If you have income that changes VAT treatment depending on circumstances (for example, services to UK vs non-UK customers), create subcategories to keep the trail clear. This also makes it easier if you later register and need clean VAT reporting.

What to do if you think you are close to (or over) the threshold

If your taxable turnover is approaching the threshold, it is worth taking deliberate steps:

• Monitor monthly using a rolling 12-month calculation

• Review your VAT categories for each income stream to ensure you are including the right items and excluding the right items

• Check contracts and pricing so you understand whether prices are VAT-inclusive or VAT-exclusive

• Prepare your invoicing and accounting so you can add VAT correctly if required

• Consider professional advice for complex areas such as property, financial services, mixed supplies, international services, and grants/sponsorship

Late registration can create real costs: you may have to account for VAT on past sales, sometimes without being able to recover it from customers. Getting the “what counts” question right is therefore not just a compliance issue; it can be a cash flow issue.

Summary: what income counts towards the VAT threshold in the UK?

In the UK, the VAT registration threshold is based on your taxable turnover in a rolling 12-month period. Taxable turnover includes the value of supplies that are standard-rated, reduced-rated, and zero-rated.
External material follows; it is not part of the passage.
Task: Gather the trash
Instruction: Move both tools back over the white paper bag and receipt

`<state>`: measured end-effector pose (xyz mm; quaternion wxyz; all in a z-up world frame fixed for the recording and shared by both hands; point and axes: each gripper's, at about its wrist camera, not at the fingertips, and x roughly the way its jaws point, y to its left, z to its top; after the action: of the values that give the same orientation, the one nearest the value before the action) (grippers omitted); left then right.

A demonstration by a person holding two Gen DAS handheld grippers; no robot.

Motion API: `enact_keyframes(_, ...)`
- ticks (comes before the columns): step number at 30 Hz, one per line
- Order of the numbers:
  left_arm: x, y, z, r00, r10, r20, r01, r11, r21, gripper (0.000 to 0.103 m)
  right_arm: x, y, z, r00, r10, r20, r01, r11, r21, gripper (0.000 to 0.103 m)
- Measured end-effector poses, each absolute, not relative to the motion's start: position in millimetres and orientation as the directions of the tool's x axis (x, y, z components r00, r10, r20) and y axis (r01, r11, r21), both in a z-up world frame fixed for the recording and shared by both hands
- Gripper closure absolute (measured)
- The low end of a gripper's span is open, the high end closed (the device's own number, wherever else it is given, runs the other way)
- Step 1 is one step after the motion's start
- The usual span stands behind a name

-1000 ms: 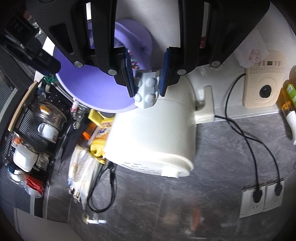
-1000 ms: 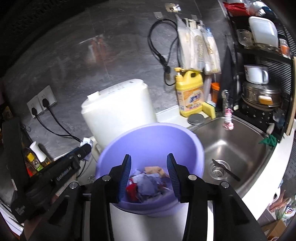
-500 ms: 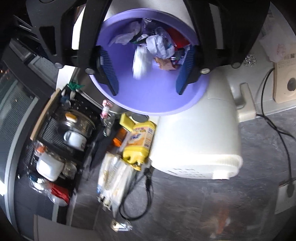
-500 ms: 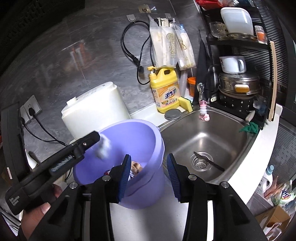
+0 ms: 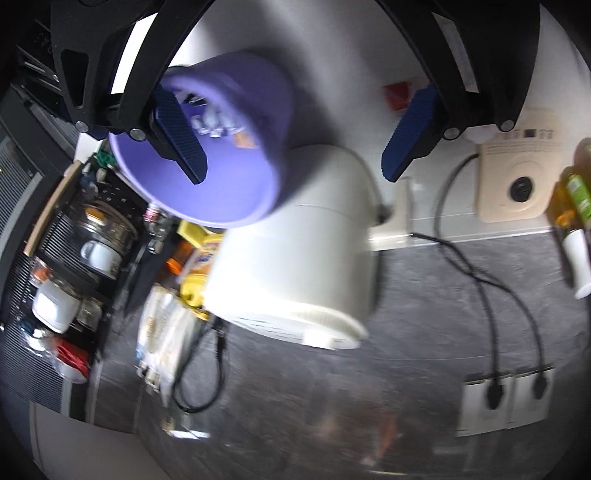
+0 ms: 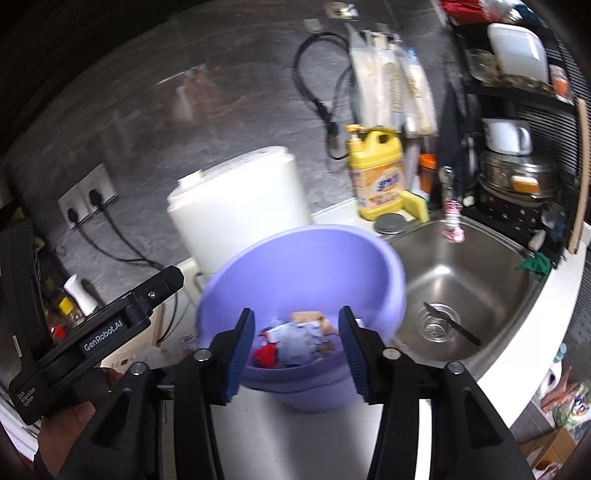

It commonly includes your sales of goods, service fees, commissions, delivery charges, many deposits and prepayments, and many cost recharges to clients.

Income that generally does not count includes exempt supplies (such as many residential rents and certain financial or education-related supplies) and outside-the-scope receipts (such as loans, capital introduced, many donations, and some compensation payments). International income can be included or excluded depending on whether the supply is treated as made in the UK for VAT purposes, so overseas customers do not automatically mean “outside the threshold.”

The practical approach is to list your income streams, categorise each one correctly, include standard/reduced/zero-rated values, exclude exempt and outside-the-scope items, and monitor your rolling 12-month taxable turnover monthly. That keeps you on top of registration obligations and helps you plan pricing and processes before VAT becomes mandatory.